***** Records for the exercise *****
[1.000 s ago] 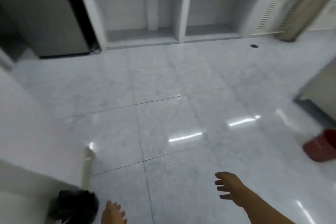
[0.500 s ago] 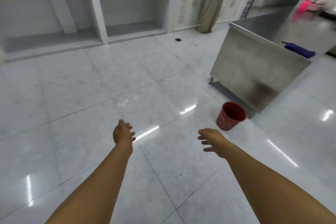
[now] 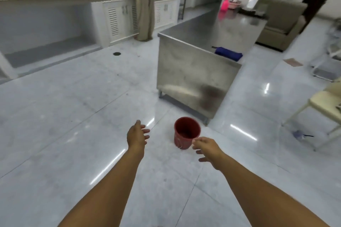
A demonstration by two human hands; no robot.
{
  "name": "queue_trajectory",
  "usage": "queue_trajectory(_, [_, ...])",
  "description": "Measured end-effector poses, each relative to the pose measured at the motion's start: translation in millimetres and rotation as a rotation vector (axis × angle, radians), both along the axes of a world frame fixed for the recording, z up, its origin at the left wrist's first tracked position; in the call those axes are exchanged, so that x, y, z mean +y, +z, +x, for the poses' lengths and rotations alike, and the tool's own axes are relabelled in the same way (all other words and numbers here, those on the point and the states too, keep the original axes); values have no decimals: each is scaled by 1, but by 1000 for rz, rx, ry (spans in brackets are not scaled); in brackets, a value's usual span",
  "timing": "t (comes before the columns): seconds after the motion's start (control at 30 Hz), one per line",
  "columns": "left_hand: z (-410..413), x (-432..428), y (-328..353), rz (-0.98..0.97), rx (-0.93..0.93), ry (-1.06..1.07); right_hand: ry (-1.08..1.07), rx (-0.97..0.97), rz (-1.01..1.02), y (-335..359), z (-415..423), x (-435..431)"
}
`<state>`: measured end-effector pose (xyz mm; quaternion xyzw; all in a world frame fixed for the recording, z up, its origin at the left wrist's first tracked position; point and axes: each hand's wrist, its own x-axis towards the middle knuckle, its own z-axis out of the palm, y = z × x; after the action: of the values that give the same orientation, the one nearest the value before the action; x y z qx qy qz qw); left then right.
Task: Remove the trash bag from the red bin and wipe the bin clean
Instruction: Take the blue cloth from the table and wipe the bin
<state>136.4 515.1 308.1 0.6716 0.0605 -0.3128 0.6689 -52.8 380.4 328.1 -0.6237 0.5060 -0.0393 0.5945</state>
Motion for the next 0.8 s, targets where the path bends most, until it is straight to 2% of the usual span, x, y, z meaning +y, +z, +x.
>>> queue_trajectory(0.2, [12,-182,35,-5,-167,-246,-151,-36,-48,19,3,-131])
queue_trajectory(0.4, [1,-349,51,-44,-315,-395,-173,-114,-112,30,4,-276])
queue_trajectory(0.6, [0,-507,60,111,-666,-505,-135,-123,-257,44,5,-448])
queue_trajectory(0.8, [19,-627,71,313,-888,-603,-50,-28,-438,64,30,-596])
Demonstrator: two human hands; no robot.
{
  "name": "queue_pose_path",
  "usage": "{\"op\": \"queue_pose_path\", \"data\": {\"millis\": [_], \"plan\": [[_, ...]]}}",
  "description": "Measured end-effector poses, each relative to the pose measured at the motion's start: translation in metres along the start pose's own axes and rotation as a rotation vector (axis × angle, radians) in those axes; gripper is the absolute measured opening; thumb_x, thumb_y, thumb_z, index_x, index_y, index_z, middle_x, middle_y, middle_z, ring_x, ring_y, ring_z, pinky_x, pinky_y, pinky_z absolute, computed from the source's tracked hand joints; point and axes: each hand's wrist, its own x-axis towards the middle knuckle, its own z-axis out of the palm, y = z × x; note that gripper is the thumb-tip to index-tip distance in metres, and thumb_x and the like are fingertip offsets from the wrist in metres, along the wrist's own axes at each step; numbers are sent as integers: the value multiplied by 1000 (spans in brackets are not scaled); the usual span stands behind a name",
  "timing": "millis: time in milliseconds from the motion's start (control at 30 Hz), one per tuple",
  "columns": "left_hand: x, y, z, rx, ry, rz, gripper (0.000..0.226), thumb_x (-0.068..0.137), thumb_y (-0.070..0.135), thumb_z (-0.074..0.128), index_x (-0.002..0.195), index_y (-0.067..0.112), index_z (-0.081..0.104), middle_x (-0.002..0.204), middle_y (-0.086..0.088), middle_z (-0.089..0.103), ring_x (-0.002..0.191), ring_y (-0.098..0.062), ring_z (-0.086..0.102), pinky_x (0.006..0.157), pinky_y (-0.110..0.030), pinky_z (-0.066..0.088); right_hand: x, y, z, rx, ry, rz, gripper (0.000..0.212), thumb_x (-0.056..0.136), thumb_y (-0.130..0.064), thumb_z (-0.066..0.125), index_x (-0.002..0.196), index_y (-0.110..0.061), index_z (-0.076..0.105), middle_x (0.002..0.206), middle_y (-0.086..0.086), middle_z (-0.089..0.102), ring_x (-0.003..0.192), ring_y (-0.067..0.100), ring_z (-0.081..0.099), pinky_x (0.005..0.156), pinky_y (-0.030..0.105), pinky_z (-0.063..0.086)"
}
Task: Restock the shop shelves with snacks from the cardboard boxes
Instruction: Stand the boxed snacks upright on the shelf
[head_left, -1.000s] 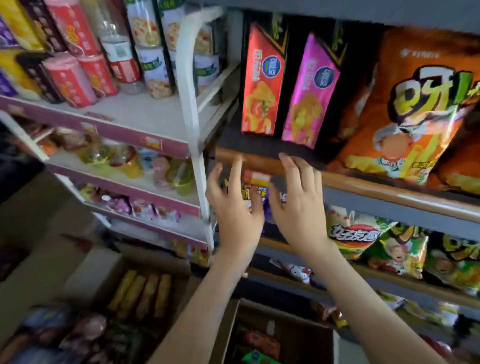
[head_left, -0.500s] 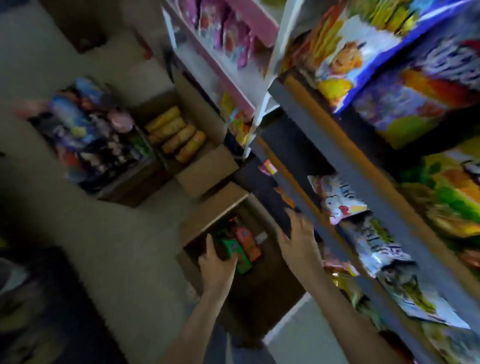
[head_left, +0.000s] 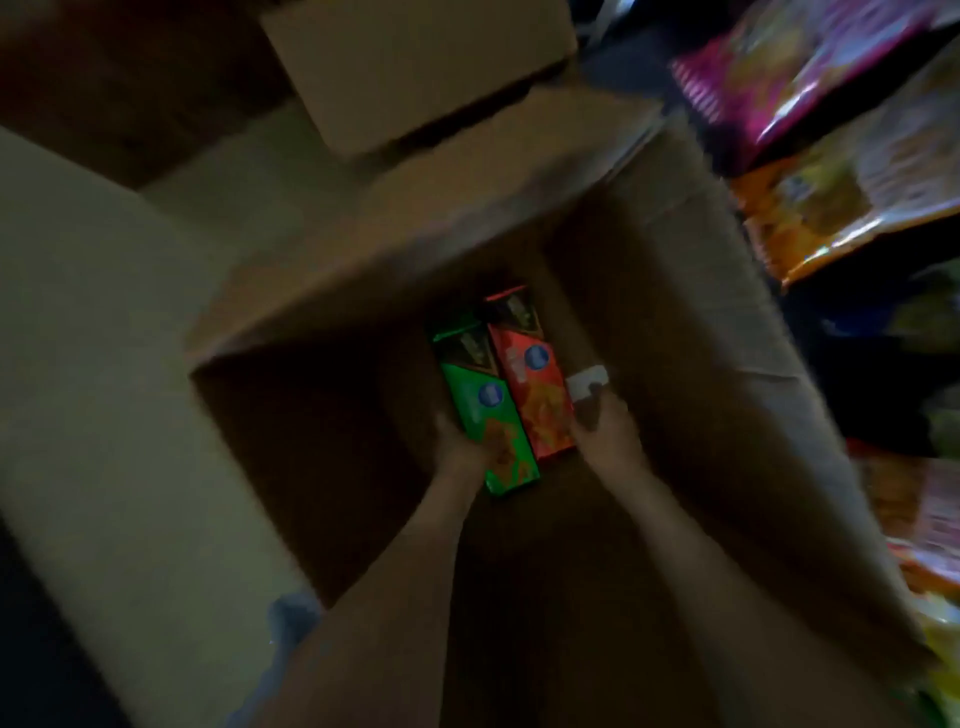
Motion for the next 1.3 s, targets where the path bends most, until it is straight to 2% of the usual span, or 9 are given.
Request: {"op": "queue_pose_path", "data": {"millis": [133,233,400,567,767,867,967,1100,1300], "plan": [[52,-11,28,-85,-3,30,116,78,8,77,151,15,-13,147,-10,35,127,-31,47,100,-43,46,56,18,26,231,-49,49,65,88,-13,68,144,-4,36,144,11,46,130,22,47,85,15,38],[62,-7,42,-244,14,-45,119,70,15,85,149,18,-4,137,-7,44,107,-33,62,68,-44,58,72,23,31,394,-164,86,66,87,-14,70,142,-8,36,138,6,50,115,17,53,75,16,47],[51,-2,35,-272,-144,-110,34,84,15,71,113,4,61,81,-9,70,46,-16,60,35,-21,45,76,26,32,458,-337,190,77,76,-29,79,141,-18,40,127,4,60,109,22,61,91,39,52],[35,-1,23,-352,-254,-160,20,81,20,74,98,11,68,81,-7,72,57,-18,66,50,-29,54,59,21,20,588,-440,194,46,82,-19,73,126,-13,60,107,7,71,85,18,70,74,32,58],[-30,20,-5,-305,-126,-45,127,33,45,93,142,12,37,122,-10,65,104,-28,66,87,-50,55,4,1,-4,676,-370,179,54,79,-21,76,129,-15,56,112,7,71,98,25,69,85,43,56],[-75,30,-25,-201,-110,94,116,70,21,85,151,26,2,138,-7,51,121,-25,54,103,-46,44,-34,-11,-14,657,-312,151,66,78,-19,77,137,-19,48,118,5,68,98,20,68,81,37,57],[-109,30,-42,-16,-138,237,108,84,18,72,146,52,-10,144,-6,36,126,-27,48,100,-41,42,-66,-20,-22,557,-275,55,97,83,-17,74,152,-37,9,133,-5,52,115,18,57,94,42,49],[-145,34,-58,414,-157,367,87,96,23,56,145,55,-9,150,-8,15,127,-29,43,94,-34,42,-103,-33,-29,371,-189,-60,96,89,-26,68,148,-51,-4,146,3,36,124,20,43,98,46,40],[-231,58,-81,395,-171,440,75,96,28,55,145,56,6,151,-1,12,130,-25,40,104,-42,44,-183,-68,-76,263,-41,-114,87,93,-31,60,146,-56,-4,139,8,35,122,28,44,84,37,39]]}}
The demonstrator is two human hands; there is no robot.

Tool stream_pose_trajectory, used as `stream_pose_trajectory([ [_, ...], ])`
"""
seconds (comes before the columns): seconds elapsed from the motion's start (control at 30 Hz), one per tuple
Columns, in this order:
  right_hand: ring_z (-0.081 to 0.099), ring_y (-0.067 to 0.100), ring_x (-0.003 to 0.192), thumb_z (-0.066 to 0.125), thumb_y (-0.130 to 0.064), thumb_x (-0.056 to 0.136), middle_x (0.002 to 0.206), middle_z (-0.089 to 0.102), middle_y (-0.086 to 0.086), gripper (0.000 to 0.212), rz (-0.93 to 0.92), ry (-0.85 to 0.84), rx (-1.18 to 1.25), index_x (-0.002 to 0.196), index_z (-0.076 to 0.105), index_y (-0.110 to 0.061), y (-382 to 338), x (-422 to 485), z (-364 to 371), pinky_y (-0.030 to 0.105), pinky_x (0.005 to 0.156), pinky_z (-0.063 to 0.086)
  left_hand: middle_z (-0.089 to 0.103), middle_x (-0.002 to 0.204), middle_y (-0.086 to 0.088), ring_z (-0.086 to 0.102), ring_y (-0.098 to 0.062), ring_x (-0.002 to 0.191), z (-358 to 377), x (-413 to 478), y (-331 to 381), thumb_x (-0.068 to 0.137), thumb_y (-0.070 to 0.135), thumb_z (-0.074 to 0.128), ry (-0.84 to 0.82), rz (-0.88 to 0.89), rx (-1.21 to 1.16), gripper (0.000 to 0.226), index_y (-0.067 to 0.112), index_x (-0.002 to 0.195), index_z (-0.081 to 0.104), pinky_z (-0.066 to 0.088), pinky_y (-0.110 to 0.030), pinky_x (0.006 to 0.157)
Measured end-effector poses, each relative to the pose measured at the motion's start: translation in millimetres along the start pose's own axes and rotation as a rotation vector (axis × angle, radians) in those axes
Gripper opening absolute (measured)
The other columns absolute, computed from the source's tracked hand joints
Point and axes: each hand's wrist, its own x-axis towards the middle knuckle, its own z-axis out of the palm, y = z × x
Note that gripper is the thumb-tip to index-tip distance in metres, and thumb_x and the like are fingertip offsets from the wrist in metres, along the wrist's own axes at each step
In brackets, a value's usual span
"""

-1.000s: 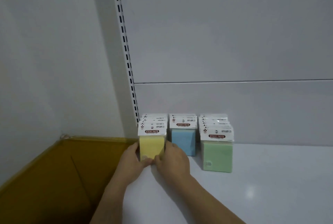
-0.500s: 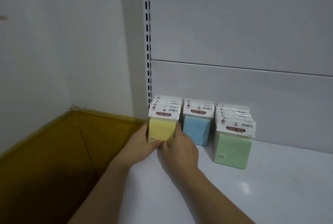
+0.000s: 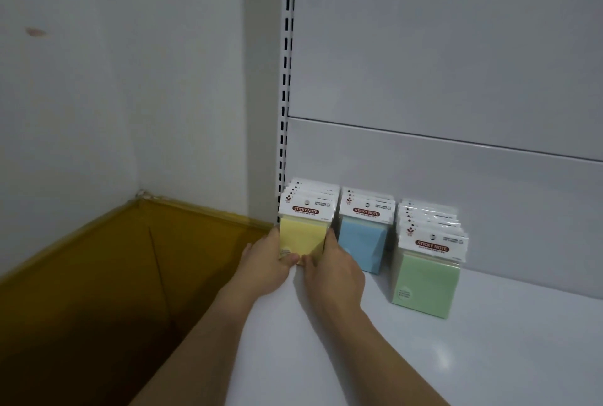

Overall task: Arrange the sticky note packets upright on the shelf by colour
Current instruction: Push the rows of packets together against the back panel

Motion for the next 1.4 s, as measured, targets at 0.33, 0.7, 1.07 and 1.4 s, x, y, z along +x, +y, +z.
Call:
stream_pose_trajectory([
  [0.33, 0.058, 0.026, 0.105, 0.054, -0.03, 0.092, 0.11, 0.064, 0.006, 0.046, 0.037, -0.019, 0.016, 0.135, 0.04, -0.022, -1, 3, -2, 0.034, 0.081, 0.044, 0.061, 0.122, 0.003, 0.053, -0.023, 0.119, 3, 2, 11, 0.088, 0.037, 0.058, 0.069, -0.062, 0.146, 0.039, 0.026, 0.124, 0.045, 0.035, -0.045, 0.105],
  [0.7, 0.056, 0.021, 0.11, 0.06, -0.026, 0.089, 0.115, 0.062, 0.001, 0.039, 0.076, 0.072, 0.241, 0.126, 0.051, -0.017, 9, -5, -16, 0.029, 0.088, 0.041, 0.065, 0.118, 0.005, 0.06, -0.02, 0.109, -3, -9, 13, 0.081, 0.045, 0.062, 0.149, 0.056, -0.097, 0.051, 0.03, 0.126, 0.046, 0.05, -0.043, 0.091],
  [1.07, 0.061, 0.02, 0.095, 0.058, -0.031, 0.09, 0.111, 0.061, 0.001, 0.034, 0.009, 0.089, 0.225, 0.121, 0.052, -0.018, 9, -11, -19, 0.032, 0.083, 0.044, 0.059, 0.125, 0.002, 0.052, -0.017, 0.119, -5, -16, 20, 0.093, 0.043, 0.051, 0.304, 0.069, -0.168, 0.043, 0.023, 0.131, 0.049, 0.045, -0.043, 0.098],
  [1.4, 0.053, 0.019, 0.112, 0.058, -0.019, 0.089, 0.123, 0.053, 0.0, 0.035, -0.152, 0.183, 0.137, 0.124, 0.055, -0.016, 1, -13, -52, 0.026, 0.084, 0.039, 0.046, 0.136, -0.009, 0.034, -0.023, 0.127, -18, -36, 37, 0.085, 0.034, 0.067, 0.497, 0.308, 0.188, 0.06, 0.01, 0.136, 0.043, 0.036, -0.037, 0.104],
])
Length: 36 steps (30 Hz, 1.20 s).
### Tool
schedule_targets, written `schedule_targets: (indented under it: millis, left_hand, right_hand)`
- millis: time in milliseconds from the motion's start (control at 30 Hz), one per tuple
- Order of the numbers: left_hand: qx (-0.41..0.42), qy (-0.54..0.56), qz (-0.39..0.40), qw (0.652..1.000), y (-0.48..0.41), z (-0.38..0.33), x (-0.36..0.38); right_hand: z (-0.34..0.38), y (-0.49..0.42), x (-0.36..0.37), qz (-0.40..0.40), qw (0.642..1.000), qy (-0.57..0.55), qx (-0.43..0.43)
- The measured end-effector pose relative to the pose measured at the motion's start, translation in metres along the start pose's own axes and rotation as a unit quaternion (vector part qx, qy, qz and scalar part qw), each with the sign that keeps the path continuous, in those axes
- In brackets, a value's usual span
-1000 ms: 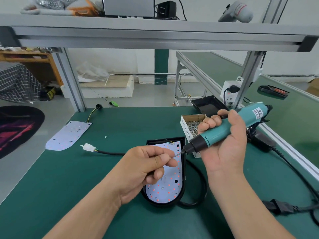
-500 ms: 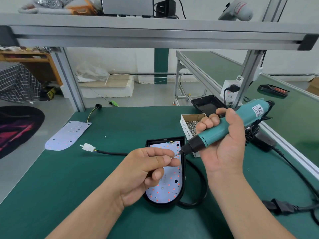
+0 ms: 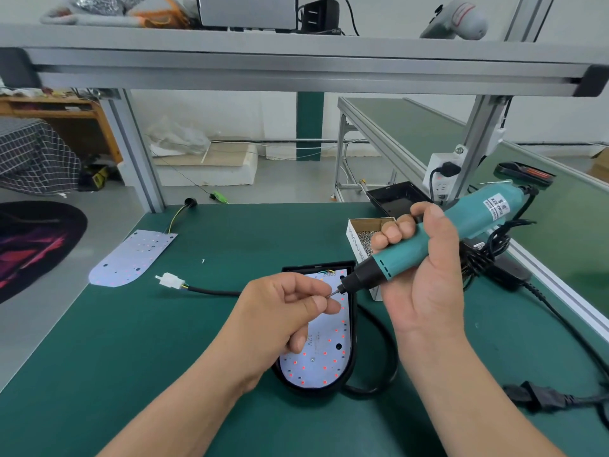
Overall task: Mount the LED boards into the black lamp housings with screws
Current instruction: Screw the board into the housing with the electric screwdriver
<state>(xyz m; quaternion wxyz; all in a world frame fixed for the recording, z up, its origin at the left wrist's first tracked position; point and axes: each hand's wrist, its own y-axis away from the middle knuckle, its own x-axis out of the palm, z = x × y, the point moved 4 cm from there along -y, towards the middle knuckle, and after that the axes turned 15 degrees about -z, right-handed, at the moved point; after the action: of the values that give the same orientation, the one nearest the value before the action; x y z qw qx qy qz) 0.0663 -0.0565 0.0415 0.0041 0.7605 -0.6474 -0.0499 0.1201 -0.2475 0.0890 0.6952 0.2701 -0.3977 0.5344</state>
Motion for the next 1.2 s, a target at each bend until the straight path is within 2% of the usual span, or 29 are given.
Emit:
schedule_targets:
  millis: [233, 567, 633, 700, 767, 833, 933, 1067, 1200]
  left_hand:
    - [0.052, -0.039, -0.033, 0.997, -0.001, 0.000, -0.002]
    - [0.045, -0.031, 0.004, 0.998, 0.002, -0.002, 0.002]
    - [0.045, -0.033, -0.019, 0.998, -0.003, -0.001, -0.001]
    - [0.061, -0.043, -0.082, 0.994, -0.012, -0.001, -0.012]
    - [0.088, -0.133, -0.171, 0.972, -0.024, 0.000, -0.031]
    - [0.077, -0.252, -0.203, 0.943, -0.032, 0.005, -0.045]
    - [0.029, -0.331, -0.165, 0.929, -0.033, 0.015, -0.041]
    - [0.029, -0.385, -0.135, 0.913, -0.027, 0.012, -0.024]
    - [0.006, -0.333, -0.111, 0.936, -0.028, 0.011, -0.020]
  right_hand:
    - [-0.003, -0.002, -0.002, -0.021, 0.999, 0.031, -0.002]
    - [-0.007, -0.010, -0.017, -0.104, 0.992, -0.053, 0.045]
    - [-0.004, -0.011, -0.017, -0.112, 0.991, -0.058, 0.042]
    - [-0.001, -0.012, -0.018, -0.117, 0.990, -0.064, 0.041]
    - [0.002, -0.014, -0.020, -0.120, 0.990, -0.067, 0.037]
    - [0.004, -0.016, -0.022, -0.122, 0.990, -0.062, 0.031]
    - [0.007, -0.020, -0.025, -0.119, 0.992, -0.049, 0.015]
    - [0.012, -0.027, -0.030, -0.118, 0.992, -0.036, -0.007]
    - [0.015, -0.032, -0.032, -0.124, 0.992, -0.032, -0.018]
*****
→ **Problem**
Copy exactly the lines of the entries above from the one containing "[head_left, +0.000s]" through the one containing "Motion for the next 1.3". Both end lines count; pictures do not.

→ **Exercise answer**
[head_left, +0.000s] 
Motion for the next 1.3 s, targets where the path bends most, until it is straight to 2% of the usual span, or 9 are given.

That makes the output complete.